2. As far as age rating goes, some have suggested that expanding the age curve from 3:1 to 4:1 or even 5:1 would pull a lot more healthy youngs into the market, maybe even to the point where the average rate goes down so much that old people don't really pay more. Maybe that's true - it's worth looking into. Note that it would make no difference for the people receiving subsidies, so it would need to attract
moocher criminals uninsured young people who aren't receiving subsidies into the market to make a difference.
3. Getting rid of the pre-existing conditions rule is a terrible, unworkable idea. The vast majority of people with PECs are losers in the genetic lottery - it's not their fault. Why should they have to pay extra for something beyond their control? I could understand adding on a surcharge for people who got diabetes because they didn't eat right for decades, but how do you do that logistically?
If you boiled down the ACA into a single phrase, it would be "no discrimination on the basis of pre-existing conditions," both in allowing coverage at all, or charging extra for them. Everything else on Obamacare is what needs to be there to make that possible. Gotta have the individual mandate to keep the pool healthier and keep costs down. Gotta have the subsidies to help people obey the individual mandate. Etc. If you keep the pre-existing conditions rule, you keep Obamacare, and it looks like that's what we're going to do if Trump was serious about that.

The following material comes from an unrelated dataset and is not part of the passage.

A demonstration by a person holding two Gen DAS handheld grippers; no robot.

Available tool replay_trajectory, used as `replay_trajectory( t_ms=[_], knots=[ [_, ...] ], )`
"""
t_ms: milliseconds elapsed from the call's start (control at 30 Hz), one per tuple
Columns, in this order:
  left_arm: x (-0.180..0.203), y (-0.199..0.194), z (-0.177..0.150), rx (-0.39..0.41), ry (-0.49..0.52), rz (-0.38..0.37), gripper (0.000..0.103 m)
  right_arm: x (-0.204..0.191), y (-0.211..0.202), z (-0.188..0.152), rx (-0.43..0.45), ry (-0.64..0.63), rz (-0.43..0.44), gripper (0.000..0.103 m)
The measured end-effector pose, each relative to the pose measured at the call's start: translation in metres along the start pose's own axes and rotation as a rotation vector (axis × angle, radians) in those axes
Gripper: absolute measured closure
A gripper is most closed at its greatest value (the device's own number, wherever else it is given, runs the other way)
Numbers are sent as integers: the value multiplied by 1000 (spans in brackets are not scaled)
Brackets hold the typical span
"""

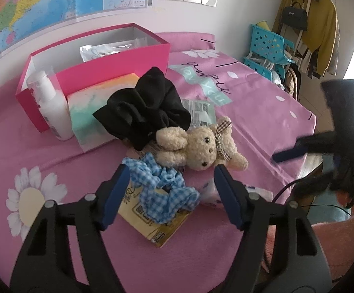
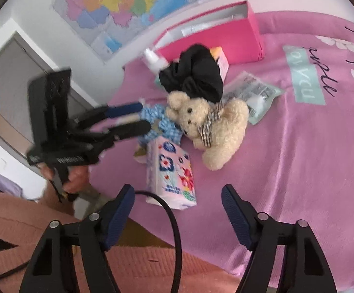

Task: Organize soft objects
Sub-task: 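Grasp the pink tissue pack with the right gripper and lift, then carry the pink tissue pack into the pink box and release it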

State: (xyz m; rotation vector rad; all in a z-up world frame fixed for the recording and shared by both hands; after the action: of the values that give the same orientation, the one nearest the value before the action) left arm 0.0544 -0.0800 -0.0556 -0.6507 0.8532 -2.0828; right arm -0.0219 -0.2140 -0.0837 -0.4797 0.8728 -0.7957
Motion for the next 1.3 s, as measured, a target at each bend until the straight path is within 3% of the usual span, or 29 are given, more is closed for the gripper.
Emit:
replay_trajectory(
  t_ms=[133,200,267,433,500,633,700,900,1133,1300],
  knots=[
    [2,1,-2,0,3,14,30,3,-45,9,129,-21,-28,28],
    [5,1,-5,2,14,22,30,3,-56,9,142,-37,-70,28],
    [8,2,-7,0,19,22,30,3,-54,-2,96,-71,-144,28],
    [10,3,-8,2,15,29,32,-10,-19,-19,16,-127,-131,33],
    [11,2,-8,5,10,28,35,-18,4,-21,5,-167,-130,38],
    [10,0,-9,6,1,20,36,-19,37,-17,-6,-202,-152,70],
    [10,-1,-10,4,0,4,36,-14,38,-10,20,-204,-156,76],
    [22,-1,-5,-2,18,-122,36,0,8,24,139,-176,-110,81],
    [31,-3,18,9,13,-244,36,-3,-12,54,190,-158,-9,81],
    [25,-12,51,69,37,-237,36,-12,-19,81,199,-187,50,81]
  ],
)
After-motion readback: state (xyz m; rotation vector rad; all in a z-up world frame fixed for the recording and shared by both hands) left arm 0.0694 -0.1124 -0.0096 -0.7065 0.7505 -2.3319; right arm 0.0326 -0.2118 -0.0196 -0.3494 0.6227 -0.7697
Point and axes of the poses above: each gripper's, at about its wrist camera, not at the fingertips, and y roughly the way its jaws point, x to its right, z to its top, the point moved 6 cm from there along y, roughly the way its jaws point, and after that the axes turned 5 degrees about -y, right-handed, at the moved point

4. The subsidy formula could definitely use some reworking. First, it doesn't need to cut off at 400% FPL. The 401%ers are totally screwed and get nothing. Even worse, it can incentivize people into making less money so they can get their subsidies. Better to let the subsidies taper off but theoretically apply to anyone whose insurance costs more than 9.5% (or 10% or whatever) of their income.
Even worse, The subsidy is based on the second cheapest silver plan, but that usually just means some bare-bones high deductible silver plan with a really cheap network, which means lower subsidies for everyone. It would be a lot more workable to base it on the "standardized" silver plan from a more robust network. One of the major reasons people are seeing their bills go up is because bare-bones barely-silver plans are entering the market and tanking everyone's subsidies.
5. Your point about getting tough on the providers is a good one. Generally speaking, health insurance companies don't have nearly the profit margins of hospitals. We could really save on health care costs if the Feds required hospitals to accept the Medicare rate for everything.